(Entries taken from a collection)
▼▼▼

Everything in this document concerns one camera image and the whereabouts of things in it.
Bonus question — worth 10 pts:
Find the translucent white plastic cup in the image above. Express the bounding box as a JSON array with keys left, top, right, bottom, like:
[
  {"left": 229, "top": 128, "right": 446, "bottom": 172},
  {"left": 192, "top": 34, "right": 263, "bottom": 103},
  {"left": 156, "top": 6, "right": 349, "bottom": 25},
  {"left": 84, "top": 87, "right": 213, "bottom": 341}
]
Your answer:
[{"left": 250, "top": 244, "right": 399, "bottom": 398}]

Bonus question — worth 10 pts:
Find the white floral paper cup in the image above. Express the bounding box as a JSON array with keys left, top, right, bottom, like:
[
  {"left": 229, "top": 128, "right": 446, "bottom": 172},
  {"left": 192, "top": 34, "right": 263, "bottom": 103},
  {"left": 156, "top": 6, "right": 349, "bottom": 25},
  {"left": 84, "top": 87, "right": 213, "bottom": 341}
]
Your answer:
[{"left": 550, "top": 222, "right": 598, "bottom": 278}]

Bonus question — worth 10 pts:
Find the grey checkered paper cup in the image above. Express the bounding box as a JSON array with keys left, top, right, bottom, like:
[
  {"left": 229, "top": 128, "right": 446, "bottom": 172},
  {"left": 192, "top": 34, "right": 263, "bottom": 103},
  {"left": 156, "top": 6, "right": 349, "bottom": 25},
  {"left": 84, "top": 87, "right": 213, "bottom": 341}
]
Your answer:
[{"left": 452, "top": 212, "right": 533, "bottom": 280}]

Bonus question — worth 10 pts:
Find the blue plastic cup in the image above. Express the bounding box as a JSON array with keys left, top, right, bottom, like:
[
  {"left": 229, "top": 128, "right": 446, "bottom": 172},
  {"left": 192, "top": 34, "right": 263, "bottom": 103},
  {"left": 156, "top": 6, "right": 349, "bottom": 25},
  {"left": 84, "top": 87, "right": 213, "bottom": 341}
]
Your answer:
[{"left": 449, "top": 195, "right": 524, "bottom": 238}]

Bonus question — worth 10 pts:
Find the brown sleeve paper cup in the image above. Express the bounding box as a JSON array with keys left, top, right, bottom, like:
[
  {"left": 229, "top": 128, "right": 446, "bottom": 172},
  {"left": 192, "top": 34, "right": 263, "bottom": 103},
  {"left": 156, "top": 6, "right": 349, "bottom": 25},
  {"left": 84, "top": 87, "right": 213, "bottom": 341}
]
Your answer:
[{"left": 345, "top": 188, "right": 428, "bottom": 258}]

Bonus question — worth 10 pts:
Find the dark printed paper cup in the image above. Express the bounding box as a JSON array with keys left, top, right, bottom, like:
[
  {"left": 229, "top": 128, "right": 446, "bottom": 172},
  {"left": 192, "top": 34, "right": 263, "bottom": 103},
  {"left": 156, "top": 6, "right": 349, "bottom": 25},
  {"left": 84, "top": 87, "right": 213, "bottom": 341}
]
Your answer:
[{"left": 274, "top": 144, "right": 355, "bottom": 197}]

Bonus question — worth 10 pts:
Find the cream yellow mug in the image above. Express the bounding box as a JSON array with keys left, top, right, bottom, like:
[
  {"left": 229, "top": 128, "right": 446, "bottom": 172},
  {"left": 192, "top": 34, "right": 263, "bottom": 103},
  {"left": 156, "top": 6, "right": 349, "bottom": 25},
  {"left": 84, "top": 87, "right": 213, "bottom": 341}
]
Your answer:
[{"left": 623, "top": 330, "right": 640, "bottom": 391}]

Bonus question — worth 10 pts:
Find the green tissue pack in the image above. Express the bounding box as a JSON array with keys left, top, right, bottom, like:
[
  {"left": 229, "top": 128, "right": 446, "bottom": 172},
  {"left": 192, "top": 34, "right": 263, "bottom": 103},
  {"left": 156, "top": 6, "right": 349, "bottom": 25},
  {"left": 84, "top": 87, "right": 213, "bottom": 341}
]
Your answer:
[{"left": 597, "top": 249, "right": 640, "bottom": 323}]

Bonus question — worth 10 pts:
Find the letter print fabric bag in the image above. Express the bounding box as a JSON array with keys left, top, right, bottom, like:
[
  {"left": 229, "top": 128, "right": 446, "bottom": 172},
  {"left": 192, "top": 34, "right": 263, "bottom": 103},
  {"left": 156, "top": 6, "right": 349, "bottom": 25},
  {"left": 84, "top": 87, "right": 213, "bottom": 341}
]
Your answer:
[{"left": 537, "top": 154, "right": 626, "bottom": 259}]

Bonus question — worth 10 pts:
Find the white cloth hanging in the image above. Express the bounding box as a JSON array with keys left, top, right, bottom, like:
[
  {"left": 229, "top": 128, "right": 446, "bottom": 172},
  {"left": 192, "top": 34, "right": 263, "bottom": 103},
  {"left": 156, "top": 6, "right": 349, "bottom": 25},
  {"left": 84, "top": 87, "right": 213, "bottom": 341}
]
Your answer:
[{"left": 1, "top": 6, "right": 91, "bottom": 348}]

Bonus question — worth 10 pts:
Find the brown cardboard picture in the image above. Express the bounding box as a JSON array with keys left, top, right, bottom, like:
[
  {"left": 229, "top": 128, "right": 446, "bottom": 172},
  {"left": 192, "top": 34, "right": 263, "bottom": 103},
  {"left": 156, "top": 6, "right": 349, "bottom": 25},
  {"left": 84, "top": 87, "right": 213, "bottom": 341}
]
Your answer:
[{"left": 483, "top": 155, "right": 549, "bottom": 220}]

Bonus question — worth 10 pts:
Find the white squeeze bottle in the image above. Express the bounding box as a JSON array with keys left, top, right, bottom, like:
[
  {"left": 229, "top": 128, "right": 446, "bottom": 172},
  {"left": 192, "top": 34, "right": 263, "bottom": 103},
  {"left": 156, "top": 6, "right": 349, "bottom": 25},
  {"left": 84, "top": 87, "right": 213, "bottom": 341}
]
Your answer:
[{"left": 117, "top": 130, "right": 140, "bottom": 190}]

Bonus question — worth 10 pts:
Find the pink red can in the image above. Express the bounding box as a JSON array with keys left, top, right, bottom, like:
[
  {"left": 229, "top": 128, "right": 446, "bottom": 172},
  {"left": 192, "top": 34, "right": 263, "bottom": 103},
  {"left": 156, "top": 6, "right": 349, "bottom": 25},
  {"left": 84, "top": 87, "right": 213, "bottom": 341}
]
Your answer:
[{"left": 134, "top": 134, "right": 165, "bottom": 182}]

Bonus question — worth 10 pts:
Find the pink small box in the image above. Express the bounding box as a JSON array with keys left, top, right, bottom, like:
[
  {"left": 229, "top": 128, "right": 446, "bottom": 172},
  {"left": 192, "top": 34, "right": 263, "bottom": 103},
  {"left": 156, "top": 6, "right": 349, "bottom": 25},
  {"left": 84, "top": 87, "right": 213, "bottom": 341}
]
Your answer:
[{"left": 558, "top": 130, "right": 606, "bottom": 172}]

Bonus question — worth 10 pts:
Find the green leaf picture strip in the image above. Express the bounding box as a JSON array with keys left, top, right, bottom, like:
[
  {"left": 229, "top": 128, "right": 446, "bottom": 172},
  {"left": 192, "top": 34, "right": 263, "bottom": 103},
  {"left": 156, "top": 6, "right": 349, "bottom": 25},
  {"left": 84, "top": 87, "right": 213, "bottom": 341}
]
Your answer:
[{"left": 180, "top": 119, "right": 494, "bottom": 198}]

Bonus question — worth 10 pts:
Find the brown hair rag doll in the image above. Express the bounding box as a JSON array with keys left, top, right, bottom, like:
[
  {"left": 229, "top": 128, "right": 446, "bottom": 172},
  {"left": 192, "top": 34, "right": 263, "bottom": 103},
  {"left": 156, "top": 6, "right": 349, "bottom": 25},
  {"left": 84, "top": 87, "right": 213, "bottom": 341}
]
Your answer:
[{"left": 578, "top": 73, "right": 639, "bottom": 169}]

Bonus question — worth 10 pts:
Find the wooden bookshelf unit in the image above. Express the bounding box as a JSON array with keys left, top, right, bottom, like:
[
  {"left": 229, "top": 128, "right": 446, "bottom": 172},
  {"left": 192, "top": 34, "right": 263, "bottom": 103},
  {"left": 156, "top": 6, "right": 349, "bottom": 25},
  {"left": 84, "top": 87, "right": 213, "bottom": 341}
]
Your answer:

▲▲▲

In these records, tally the lines that contain the string "plastic", and give only the result.

* Result of the exercise: 2